In other words, if you get denied tenure, you’d better have a backup career in mind. It’s hell.
“Thought not,” Oliver says, lightheartedly. “I, on the other hand, have had tenure for a number of years, so I’m free to call Gerald a total dinosaur who wouldn’t know what to do with a new idea if it bit him on the ass, and who hasn’t had a single original thought go through his head since the first Bush administration.”
I just laugh, and Oliver raises one eyebrow.
“His dinner parties are incredibly dull,” he declares. “The drinks are weak, the food is bad, and he only invites other ancient white men. And me, to prove that he’s open-minded and knows someone who isn’t an old white man.”
“Well, I find Dr. Comstock to be a lovely, wise, generous, dignified, and…”
I trail off, thinking.
“…informative individual,” I say, just a little too loudly, glancing down the hall toward the rest of the offices.
Oliver grins.
“You’ll be a full professor in no time,” he says. “I’ve got a class at two, are you heading to campus?”
“Honors Calc in Keyes,” I say, and we walk down the hall toward a set of glass double doors.
I’m pretty sure I owe my job to Oliver Nguyen. He was my advisor while I was getting my doctorate here, and when this position suddenly opened up last year, he’s the one who practically forced me to apply.
I later found out that there were nearly a thousand applicants, many of whom were probably more qualified than me. It’s a miracle that I got it.
“I hope they’ve fixed the AC,” he says. “No one can learn in a sauna. Last semester it got so out of control —”
“Professor Loveless?” a voice asks, right as we pass the main Mathematics office.
It takes me half a second to remember that that’s me.
“Yes?”
“Dr. Comstock has asked to see you,” says Karen, his Executive Assistant — not secretary, never secretary — calls through an open doorway, framed by heavy wooden doors.
She’s looking at me expectantly from behind a massive wooden desk, her dyed-blond hair practically a helmet.
“Of course,” I tell her, and nod at Oliver.
“Good luck. We’ll talk later,” he says, clapping me quickly on the shoulder, then walking away. Karen gives a single nod, then points to an office door.
“You can go ahead in, Dr. Comstock is expecting you,” Karen says, already looking back at her computer through reading glasses.
“Thanks,” I say, and push open the door.
Behind a huge wooden desk, surrounded by bookshelves, is Dr. Comstock, as he prefers to be called. I’ve never called him Gerald to his face and never will.
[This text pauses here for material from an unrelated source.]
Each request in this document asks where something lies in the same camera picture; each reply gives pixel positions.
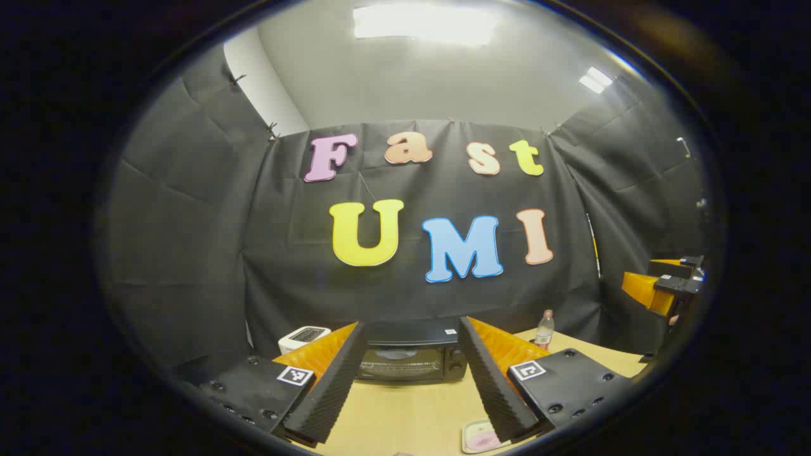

The only person I’ve heard get away with it was Ezekiel Thurston, an emeritus professor who just turned ninety-three and who’s been around for so long that he could probably get away with burning the place down.
“Professor Loveless,” he says, waving a hand at me while still looking through his glasses at his computer monitor. “Have a seat.”
I sit, crossing one ankle over the opposite knee, and wait. In academia, almost everything is some kind of psychological power play — all about who can make someone else wait the longest, who can inconvenience someone else the most, who has to call who professor and who can get away with first names.
It’s my Achilles heel. I’m straightforward to a fault and have never been able to shake the notion that everyone else is, as well. I’m an awful liar. I hate saying what I don’t mean, even when I know it’s good for my career.
So I wait for Dr. Comstock to acknowledge me. I’ve still got plenty of time to get to campus, so I don’t mind watching the sun stream in through the big windows at the front of the office, scanning the titles of the books on the bookshelves.